An exact reproduction of the lines below, from the first through the one with "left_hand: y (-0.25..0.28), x", is the whole answer; pictures have no place in it.
○ ○ ○ ○
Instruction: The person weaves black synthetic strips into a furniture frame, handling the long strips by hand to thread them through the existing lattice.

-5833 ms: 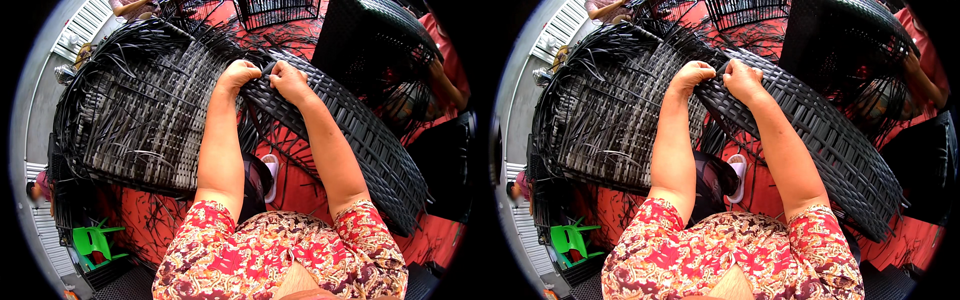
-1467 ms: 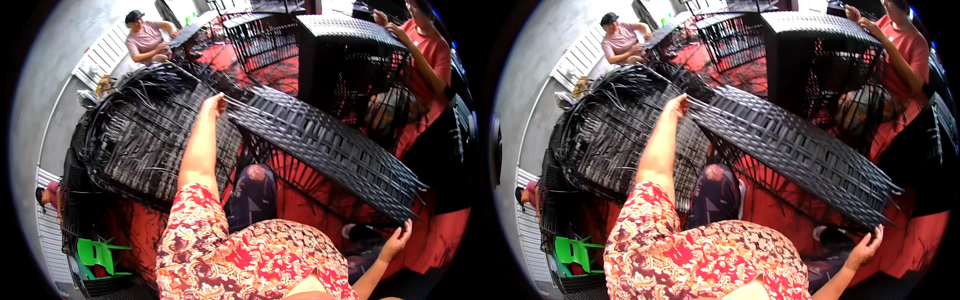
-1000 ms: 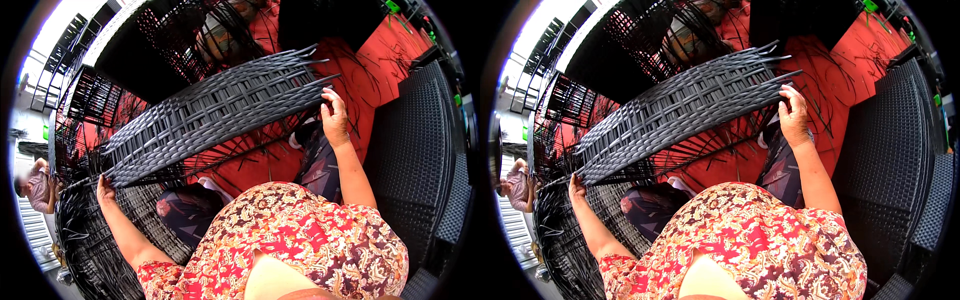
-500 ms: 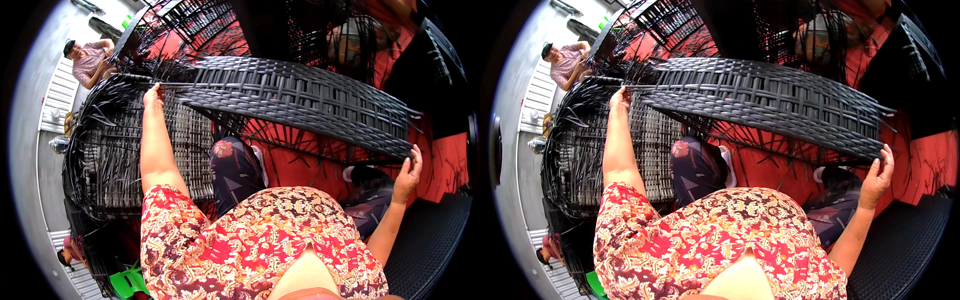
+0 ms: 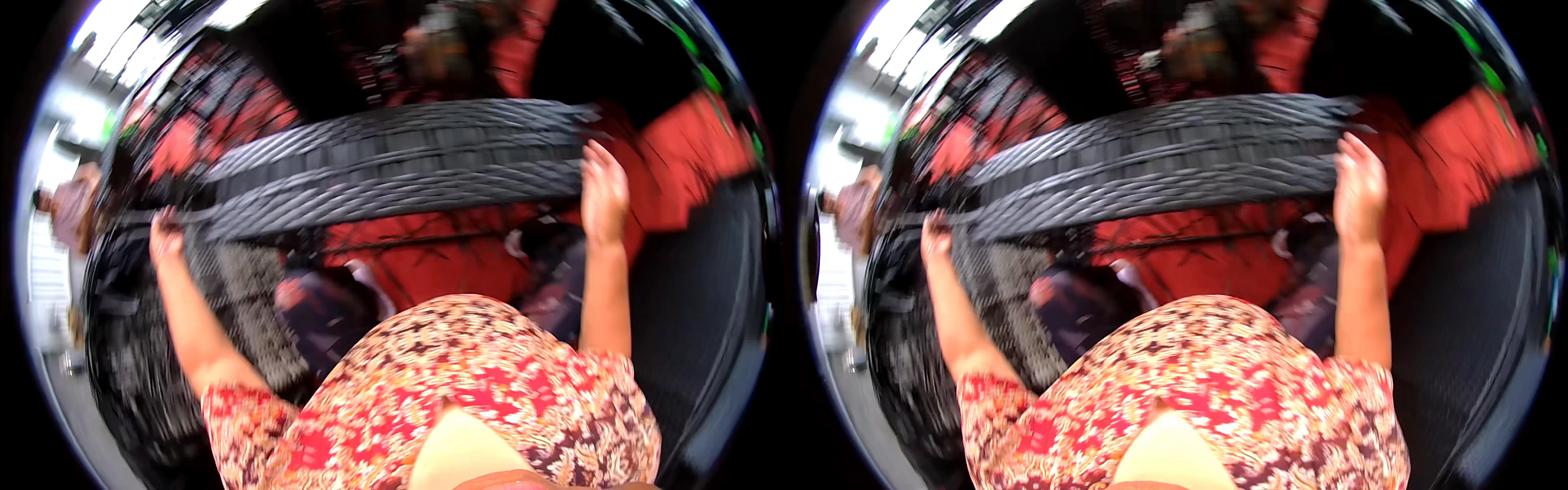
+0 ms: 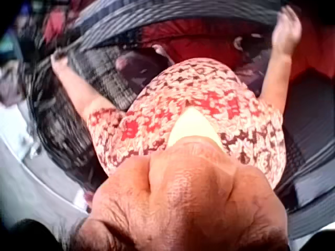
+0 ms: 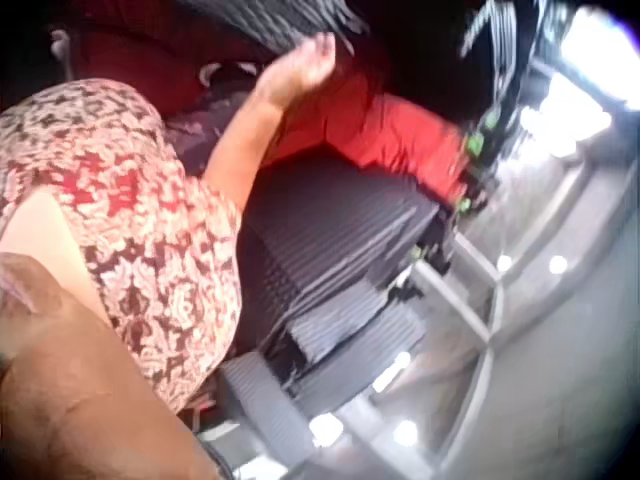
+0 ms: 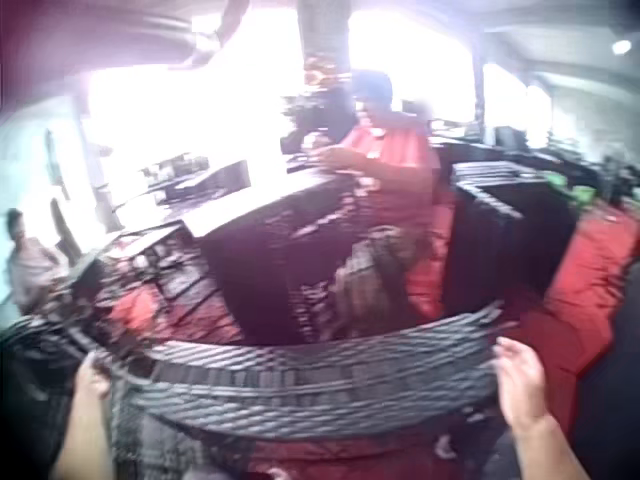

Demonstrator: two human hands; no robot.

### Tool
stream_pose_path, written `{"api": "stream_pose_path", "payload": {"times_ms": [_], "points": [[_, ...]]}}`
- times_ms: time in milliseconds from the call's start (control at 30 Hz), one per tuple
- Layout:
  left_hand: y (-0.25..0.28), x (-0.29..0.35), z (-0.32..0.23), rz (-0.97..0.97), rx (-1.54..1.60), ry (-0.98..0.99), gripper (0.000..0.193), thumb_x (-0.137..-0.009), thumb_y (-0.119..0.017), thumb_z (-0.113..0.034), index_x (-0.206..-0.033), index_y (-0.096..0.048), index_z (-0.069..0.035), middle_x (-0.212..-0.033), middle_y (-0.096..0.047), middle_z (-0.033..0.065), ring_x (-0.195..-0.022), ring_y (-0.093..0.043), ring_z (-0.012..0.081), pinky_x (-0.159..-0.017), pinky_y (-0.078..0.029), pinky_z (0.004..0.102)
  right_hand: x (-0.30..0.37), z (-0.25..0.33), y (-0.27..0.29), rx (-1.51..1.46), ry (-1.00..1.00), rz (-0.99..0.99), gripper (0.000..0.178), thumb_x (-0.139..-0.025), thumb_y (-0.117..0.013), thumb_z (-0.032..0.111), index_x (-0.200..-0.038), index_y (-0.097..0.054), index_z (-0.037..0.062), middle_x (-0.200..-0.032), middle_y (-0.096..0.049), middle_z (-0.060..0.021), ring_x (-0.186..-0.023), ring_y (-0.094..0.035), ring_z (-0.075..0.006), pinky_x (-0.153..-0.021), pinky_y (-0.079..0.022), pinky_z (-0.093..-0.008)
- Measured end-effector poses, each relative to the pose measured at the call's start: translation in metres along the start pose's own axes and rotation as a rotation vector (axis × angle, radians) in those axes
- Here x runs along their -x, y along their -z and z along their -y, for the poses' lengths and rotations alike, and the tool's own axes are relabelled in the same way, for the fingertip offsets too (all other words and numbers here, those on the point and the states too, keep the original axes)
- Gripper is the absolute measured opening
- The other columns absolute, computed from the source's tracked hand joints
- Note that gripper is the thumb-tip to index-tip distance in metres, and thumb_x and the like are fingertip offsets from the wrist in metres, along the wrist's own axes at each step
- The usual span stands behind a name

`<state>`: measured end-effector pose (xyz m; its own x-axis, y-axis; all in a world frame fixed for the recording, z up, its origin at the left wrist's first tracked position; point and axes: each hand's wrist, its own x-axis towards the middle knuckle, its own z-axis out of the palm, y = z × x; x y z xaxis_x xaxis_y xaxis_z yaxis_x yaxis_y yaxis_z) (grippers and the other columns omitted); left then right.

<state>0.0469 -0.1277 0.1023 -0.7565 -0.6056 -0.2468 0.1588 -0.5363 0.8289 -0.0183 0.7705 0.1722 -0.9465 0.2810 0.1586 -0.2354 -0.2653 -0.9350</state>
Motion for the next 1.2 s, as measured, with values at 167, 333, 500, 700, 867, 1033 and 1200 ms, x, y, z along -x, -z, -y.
{"api": "stream_pose_path", "payload": {"times_ms": [167,333,500,700,867,1033,1200], "points": [[-0.044,-0.008,0.065,-0.199,0.031,0.005,0.036,-0.097,-0.035,-0.025,-0.094,-0.059,0.001,-0.094,-0.064,0.0152,-0.090,-0.061,0.0273,-0.091,-0.046,0.0464,-0.035,0.015,0.010,-0.517,-0.350,-0.309,0.057,-0.089,-0.048,0.013,-0.135,-0.021,-0.0098,-0.143,-0.013,-0.0301,-0.135,-0.015,-0.0378,-0.111,-0.015,-0.0434],[-0.040,-0.019,0.063,-0.099,0.131,0.018,0.041,-0.098,-0.029,-0.027,-0.086,-0.055,0.004,-0.077,-0.060,0.0125,-0.080,-0.061,0.0271,-0.087,-0.049,0.0460,-0.047,0.031,0.006,-0.450,-0.427,-0.356,0.068,-0.091,-0.044,0.020,-0.130,-0.006,-0.0207,-0.142,-0.003,-0.0346,-0.134,-0.008,-0.0423,-0.111,-0.010,-0.0441],[-0.016,-0.041,0.039,-0.089,0.102,-0.034,0.044,-0.099,-0.028,-0.028,-0.085,-0.054,0.004,-0.077,-0.060,0.0147,-0.079,-0.061,0.0297,-0.085,-0.051,0.0459,-0.090,0.001,0.048,-0.452,-0.625,-0.464,0.067,-0.091,-0.042,0.025,-0.120,-0.015,-0.0284,-0.137,-0.013,-0.0391,-0.129,-0.021,-0.0440,-0.109,-0.017,-0.0466],[0.019,-0.045,-0.002,-0.201,0.081,-0.106,0.046,-0.099,-0.026,-0.028,-0.086,-0.054,0.006,-0.086,-0.063,0.0199,-0.088,-0.062,0.0336,-0.088,-0.049,0.0478,-0.098,-0.019,0.067,-0.758,-0.731,-0.414,0.049,-0.091,-0.039,0.021,-0.120,-0.031,-0.0182,-0.124,-0.039,-0.0343,-0.111,-0.044,-0.0427,-0.097,-0.036,-0.0521],[0.045,-0.038,-0.063,-0.222,0.049,-0.182,0.048,-0.099,-0.024,-0.030,-0.088,-0.054,0.007,-0.086,-0.063,0.0210,-0.090,-0.061,0.0347,-0.090,-0.048,0.0500,-0.087,-0.019,0.059,-0.767,-0.522,-0.505,0.026,-0.091,-0.038,0.010,-0.106,-0.042,-0.0106,-0.104,-0.053,-0.0236,-0.102,-0.050,-0.0359,-0.093,-0.040,-0.0501],[0.064,-0.020,-0.132,-0.244,0.014,-0.272,0.051,-0.099,-0.023,-0.031,-0.084,-0.054,0.006,-0.089,-0.063,0.0223,-0.091,-0.061,0.0353,-0.090,-0.048,0.0485,-0.098,-0.005,0.103,-0.862,-0.324,-0.600,0.008,-0.088,-0.045,0.006,-0.092,-0.047,-0.0009,-0.083,-0.057,-0.0117,-0.078,-0.058,-0.0249,-0.080,-0.046,-0.0464],[0.061,0.005,-0.183,-0.387,-0.057,-0.413,0.038,-0.096,-0.032,-0.022,-0.080,-0.054,0.005,-0.088,-0.063,0.0205,-0.089,-0.061,0.0342,-0.089,-0.049,0.0469,-0.119,0.067,0.180,-0.783,-0.029,-0.575,0.011,-0.087,-0.042,-0.001,-0.085,-0.050,0.0069,-0.076,-0.053,-0.0089,-0.067,-0.054,-0.0212,-0.065,-0.047,-0.0414]]}}
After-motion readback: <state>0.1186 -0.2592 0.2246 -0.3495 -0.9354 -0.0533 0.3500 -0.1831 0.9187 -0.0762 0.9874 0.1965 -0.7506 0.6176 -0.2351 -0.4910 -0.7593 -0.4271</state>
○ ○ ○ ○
→ Answer below
Instruction: The person weaves black synthetic strips into a furniture frame, handling the long strips by hand to thread them through the existing lattice.

-5833 ms: 
-1467 ms: 
-1000 ms: 
-500 ms: 
+0 ms: 
+0 ms: 
+0 ms: 
+0 ms: 

Demonstrator: two human hands; no robot.

### Tool
stream_pose_path, written `{"api": "stream_pose_path", "payload": {"times_ms": [_], "points": [[_, ...]]}}`
- times_ms: time in milliseconds from the call's start (control at 30 Hz), one per tuple
- Layout:
  left_hand: y (-0.25..0.28), x (-0.29..0.35), z (-0.32..0.23), rz (-0.97..0.97), rx (-1.54..1.60), ry (-0.98..0.99), gripper (0.000..0.193), thumb_x (-0.137..-0.009), thumb_y (-0.119..0.017), thumb_z (-0.113..0.034), index_x (-0.206..-0.033), index_y (-0.096..0.048), index_z (-0.069..0.035), middle_x (-0.212..-0.033), middle_y (-0.096..0.047), middle_z (-0.033..0.065), ring_x (-0.195..-0.022), ring_y (-0.093..0.043), ring_z (-0.012..0.081), pinky_x (-0.159..-0.017), pinky_y (-0.078..0.029), pinky_z (0.004..0.102)

With this, the exercise is done.